Le risque zéro, c’est oublier que la vie est faite d’incertitude, de contingence[7] et d’accidentalité et que la surprotection fragilise[8]. Il est impossible de tout maîtriser. Tout contrôler, tout prévoir, tout anticiper, c’est s’interdire l’émergence du radicalement nouveau, c’est réduire l’humain à l’état de robot, de machine, d’objet. Parfois, il faut savoir lâcher prise.

Le principe de précaution ne s’applique pas dans tous les domaines de la vie… Pour nous, chrétiens, dans les tempêtes de la vie, nous nous souvenons de cette parole de Jésus : « N’ayez pas peur ! » (Mc 6 : 50)

La sécurité n’est pas la première fonction d’un état. Sa première fonction est de protéger les plus faibles ; ce qui a pour conséquence la sûreté comme attribut de la liberté, le combat contre la loi de la jungle, c’est-à-dire la loi du plus fort, celle de l’animal.

Le refus des limites…

… amène l’homme à la démesure sans aucun rapport avec la « vie abondante ».

Voilà qui explique le gigantisme, l’aspiration à toujours plus grand, plus haut – la plus haute tour du monde, la tour Burj Dubaï inaugurée le 4 janvier 2010, mesure 828 mètres de haut et a coûté 1,5 milliards de dollars[9] –, plus loin, plus vite et la tyrannie du « toujours plus ».

Il faut intégrer la notion de limites, sortir de certaines pensées et en tirer toutes les conséquences ; par exemple, arrêter de vivre selon le modèle mercantile et consumériste supposant les ressources de la terre pratiquement infinies, quasi-inépuisables et sans fin renouvelables[10].

Nos besoins réels sont limités, nos appétits illimités. Ces derniers doivent être limités par notre volonté et avec l’aide de Dieu au risque de créer un désordre personnel et social.

La puissance, elle, nous confronte au risque de la « toute-puissance ».

La caractéristique centrale des enfants est celle de la toute-puissance : « Je veux ici et maintenant ! Exécution immédiate, cela presse et ça n’est pas négociable. Ne me parlez pas de condition pour la satisfaction complète et totale de mon besoin ! Tout l’univers doit chercher à le satisfaire. » « Je suis la Loi, je fais la pluie et le beau temps. »

Dans la première enfance, la toute-puissance infantile est à son apogée et tous sont sommés de se soumettre à cette toute-puissance. C’est ainsi que le bébé crie éperdument lorsqu’il a faim et seule la tétée peut le satisfaire. Il pleurera jusqu’à satisfaction ou, si la satisfaction ne vient pas, il pleurera jusqu’à épuisement complet. La mère ne pourra qu’obtempérer[11].

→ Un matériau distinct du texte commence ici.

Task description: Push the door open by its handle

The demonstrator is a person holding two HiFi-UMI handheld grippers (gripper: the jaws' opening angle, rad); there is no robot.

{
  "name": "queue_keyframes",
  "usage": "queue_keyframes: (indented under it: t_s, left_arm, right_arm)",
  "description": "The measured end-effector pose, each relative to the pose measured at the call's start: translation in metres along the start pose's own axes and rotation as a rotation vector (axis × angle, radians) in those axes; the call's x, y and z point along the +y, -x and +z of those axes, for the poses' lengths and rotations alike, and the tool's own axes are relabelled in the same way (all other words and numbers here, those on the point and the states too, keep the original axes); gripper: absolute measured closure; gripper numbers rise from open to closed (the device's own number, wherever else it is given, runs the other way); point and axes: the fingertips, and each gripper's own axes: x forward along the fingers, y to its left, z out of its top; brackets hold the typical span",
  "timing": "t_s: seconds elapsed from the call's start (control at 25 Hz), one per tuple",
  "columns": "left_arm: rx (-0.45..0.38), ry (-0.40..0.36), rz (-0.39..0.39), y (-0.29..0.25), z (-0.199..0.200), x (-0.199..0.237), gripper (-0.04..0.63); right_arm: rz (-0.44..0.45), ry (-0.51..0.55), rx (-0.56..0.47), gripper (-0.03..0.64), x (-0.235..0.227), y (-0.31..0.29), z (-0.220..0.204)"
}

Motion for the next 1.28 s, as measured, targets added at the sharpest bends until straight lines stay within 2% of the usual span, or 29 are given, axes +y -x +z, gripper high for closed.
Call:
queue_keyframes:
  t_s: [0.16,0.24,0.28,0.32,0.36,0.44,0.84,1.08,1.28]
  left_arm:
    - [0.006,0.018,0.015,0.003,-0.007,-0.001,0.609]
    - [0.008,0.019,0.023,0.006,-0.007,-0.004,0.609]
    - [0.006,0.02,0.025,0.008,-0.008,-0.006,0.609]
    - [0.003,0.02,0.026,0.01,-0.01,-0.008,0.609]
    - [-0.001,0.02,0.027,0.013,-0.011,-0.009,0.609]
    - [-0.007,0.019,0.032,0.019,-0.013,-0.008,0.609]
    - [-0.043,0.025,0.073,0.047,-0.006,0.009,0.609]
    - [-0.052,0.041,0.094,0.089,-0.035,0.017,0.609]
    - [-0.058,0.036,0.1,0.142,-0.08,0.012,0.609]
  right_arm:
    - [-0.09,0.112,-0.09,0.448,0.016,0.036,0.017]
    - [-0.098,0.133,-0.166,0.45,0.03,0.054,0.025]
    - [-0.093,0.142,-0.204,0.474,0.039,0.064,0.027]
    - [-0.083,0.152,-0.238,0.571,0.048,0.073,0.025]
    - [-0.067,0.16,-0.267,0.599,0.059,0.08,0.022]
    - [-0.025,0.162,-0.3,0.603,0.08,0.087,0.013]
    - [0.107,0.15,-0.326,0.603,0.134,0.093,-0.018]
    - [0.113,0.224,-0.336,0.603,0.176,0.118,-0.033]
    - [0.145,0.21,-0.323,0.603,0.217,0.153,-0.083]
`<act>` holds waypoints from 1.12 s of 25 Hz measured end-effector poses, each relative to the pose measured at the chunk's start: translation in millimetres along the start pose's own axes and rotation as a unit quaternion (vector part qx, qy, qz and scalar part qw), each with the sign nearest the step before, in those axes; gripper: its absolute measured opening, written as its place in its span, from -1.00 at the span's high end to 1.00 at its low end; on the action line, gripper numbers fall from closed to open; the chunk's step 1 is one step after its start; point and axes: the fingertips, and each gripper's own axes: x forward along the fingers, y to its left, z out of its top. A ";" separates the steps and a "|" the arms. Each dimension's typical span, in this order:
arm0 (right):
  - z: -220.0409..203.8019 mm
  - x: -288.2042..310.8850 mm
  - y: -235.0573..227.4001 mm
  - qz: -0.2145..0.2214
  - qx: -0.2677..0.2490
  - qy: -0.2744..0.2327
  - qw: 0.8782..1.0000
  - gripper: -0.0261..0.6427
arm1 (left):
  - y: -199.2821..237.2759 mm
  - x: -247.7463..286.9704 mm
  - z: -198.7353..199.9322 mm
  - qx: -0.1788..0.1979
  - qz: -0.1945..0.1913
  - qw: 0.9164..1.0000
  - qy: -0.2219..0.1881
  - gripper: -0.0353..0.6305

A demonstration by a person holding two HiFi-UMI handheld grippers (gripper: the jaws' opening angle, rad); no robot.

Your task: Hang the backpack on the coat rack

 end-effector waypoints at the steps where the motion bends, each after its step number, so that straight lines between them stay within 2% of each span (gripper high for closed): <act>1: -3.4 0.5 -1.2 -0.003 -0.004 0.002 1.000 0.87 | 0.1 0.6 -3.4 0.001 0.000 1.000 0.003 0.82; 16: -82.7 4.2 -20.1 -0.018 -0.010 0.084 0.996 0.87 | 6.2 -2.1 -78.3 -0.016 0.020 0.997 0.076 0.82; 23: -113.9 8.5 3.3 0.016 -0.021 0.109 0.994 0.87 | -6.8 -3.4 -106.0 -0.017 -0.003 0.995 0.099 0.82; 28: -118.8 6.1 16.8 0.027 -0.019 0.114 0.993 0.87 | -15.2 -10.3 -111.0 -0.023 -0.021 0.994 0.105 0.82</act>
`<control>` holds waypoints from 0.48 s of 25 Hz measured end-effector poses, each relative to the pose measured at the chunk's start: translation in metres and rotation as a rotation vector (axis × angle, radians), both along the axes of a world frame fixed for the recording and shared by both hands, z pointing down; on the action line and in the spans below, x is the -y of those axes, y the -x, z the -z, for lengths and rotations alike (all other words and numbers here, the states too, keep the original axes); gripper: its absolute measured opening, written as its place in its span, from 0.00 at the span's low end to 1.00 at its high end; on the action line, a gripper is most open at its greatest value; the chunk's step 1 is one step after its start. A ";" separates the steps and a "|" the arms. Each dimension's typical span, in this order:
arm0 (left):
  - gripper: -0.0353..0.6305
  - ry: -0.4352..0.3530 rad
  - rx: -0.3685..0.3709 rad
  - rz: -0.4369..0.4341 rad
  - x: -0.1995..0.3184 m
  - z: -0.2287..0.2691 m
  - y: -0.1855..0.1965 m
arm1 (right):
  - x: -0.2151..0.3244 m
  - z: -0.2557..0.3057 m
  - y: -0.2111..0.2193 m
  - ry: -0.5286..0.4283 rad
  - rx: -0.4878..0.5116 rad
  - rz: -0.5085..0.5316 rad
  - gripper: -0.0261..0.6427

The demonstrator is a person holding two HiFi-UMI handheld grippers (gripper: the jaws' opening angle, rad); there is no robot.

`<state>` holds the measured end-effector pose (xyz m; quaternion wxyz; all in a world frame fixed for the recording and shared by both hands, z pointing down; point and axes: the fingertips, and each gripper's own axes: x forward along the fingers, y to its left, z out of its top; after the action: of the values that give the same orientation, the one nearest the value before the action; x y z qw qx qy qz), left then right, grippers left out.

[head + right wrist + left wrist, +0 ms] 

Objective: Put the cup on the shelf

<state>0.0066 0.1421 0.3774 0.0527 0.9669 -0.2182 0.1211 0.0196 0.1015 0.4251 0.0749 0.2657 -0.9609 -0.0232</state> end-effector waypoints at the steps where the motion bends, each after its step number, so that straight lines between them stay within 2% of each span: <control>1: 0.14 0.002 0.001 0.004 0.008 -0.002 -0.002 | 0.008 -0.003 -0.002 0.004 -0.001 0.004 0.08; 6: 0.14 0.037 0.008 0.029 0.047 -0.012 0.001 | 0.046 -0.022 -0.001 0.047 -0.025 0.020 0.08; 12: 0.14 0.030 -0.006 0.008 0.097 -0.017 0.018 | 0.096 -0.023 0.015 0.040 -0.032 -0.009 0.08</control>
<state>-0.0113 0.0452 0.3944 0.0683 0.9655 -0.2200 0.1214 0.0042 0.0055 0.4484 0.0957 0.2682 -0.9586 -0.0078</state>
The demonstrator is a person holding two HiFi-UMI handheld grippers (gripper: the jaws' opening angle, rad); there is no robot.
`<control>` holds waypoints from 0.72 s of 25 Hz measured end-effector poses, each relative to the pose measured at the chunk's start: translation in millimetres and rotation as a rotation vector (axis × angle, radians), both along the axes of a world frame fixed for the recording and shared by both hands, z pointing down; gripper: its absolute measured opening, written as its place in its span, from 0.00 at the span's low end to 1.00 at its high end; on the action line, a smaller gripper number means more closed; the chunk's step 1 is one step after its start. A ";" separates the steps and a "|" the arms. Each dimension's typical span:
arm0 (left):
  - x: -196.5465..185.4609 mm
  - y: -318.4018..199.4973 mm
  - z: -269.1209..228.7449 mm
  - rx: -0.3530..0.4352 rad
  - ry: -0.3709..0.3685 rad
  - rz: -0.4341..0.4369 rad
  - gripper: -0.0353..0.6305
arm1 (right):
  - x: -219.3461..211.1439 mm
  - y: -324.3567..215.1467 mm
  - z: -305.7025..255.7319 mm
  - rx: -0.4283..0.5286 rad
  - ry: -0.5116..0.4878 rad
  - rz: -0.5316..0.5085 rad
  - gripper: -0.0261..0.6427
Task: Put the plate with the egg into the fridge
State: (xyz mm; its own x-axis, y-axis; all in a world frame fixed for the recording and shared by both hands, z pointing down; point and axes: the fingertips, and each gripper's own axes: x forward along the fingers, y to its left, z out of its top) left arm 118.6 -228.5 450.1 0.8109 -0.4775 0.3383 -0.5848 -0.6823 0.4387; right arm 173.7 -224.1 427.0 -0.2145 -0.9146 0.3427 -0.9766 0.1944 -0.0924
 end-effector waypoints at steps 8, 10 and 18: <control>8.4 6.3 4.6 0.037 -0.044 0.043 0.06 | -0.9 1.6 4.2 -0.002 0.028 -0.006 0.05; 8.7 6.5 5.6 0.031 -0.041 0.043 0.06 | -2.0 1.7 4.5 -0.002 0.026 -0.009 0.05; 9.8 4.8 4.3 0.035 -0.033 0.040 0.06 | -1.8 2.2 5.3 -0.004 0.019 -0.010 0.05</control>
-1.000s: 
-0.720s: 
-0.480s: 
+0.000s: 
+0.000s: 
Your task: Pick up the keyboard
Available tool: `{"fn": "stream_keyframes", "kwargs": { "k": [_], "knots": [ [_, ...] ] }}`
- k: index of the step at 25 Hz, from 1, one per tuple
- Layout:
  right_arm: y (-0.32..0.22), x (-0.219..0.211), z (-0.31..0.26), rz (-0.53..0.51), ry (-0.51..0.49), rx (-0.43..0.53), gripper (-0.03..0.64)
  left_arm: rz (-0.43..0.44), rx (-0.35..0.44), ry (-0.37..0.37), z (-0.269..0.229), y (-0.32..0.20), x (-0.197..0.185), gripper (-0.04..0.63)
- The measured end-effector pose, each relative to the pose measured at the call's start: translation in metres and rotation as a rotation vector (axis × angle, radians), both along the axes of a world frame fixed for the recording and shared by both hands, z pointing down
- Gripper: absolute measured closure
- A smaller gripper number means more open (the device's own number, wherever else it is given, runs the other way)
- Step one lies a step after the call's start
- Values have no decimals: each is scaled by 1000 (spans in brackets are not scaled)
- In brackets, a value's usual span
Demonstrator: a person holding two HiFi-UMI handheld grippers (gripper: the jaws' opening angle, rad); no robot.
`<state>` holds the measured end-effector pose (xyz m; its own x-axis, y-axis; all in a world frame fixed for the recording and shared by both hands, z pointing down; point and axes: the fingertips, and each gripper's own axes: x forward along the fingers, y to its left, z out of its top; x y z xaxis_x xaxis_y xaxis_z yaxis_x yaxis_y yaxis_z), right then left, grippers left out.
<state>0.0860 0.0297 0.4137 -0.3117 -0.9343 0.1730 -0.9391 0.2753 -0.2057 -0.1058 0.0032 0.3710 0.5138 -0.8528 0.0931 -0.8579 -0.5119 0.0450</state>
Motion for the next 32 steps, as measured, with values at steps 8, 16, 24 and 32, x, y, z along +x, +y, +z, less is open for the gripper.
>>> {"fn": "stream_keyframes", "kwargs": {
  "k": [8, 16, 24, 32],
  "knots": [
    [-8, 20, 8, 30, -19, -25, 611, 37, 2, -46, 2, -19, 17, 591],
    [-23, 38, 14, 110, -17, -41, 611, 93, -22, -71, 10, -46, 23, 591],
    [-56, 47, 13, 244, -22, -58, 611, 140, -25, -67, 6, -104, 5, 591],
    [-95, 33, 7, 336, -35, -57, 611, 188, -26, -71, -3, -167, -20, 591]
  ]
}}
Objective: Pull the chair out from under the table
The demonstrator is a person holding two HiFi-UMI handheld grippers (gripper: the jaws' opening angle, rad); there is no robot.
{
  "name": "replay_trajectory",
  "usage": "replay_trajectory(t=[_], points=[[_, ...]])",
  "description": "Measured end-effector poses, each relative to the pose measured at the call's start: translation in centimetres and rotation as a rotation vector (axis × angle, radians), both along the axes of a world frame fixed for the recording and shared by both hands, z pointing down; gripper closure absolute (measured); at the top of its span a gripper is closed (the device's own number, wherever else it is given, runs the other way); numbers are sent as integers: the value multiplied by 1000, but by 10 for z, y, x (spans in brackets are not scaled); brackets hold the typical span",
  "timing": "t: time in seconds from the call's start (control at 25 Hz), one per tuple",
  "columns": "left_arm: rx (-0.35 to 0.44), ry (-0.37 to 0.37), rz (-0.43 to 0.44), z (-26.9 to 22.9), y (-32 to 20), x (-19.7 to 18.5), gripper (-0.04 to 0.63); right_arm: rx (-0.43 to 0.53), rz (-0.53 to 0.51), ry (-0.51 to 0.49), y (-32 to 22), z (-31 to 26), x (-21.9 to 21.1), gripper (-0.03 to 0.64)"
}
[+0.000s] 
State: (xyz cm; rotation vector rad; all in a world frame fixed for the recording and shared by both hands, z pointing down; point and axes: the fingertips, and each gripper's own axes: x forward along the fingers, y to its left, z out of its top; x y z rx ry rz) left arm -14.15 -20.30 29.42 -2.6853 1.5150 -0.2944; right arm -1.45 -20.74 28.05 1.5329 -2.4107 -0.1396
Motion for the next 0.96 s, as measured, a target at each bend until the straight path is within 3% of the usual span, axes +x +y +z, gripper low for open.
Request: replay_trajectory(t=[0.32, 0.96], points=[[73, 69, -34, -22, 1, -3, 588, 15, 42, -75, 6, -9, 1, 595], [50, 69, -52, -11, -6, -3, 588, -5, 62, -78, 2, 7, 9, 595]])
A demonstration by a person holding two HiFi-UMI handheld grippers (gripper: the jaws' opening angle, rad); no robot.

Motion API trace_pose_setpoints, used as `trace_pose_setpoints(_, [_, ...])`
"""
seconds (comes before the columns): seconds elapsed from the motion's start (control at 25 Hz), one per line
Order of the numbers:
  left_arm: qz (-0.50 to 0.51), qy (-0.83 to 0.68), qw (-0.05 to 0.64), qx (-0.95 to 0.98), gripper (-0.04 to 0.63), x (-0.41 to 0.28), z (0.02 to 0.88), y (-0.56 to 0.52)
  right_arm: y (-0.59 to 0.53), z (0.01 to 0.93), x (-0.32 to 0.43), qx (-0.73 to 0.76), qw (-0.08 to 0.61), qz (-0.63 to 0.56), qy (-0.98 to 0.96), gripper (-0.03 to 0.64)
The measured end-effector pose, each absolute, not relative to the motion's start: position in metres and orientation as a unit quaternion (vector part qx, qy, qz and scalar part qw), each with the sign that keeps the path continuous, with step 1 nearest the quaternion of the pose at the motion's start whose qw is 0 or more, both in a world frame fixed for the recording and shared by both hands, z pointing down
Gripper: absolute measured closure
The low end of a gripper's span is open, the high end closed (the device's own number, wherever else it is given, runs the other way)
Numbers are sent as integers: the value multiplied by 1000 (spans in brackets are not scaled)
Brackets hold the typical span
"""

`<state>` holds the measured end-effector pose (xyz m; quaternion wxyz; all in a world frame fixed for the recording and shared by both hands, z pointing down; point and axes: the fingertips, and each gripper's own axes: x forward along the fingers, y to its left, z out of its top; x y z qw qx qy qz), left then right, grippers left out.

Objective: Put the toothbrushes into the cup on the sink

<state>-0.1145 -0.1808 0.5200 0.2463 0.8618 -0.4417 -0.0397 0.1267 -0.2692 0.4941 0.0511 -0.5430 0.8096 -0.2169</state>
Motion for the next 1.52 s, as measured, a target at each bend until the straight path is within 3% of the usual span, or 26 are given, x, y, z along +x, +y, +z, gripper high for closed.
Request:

L’époque de la toute-puissance infantile est celle de l’égocentrisme total et de l’intolérance à la frustration.

Lorsque l’enfant va grandir, la toute-puissance devra céder la place à la réalité et aux contraintes inhérentes à celle-ci. Chez l’enfant, cette acceptation ne sera ni immédiate, ni naturelle. Il oscillera entre le déni d’une certaine réalité et la prise de conscience de son impuissance[12].

Devenir adulte, c’est faire le deuil de la toute-puissance infantile, de l’immortalité et d’un monde dont on avait cru être le centre. C’est un travail d’humanisation qui ne se fait pas facilement et sans peine.

L’adulte a appris qu’il est limité[13], qu’il partage avec les autres la même condition humaine ; alors que les enfants se croient éternels et seuls au monde. Pour eux, l’Autre n’existe pas.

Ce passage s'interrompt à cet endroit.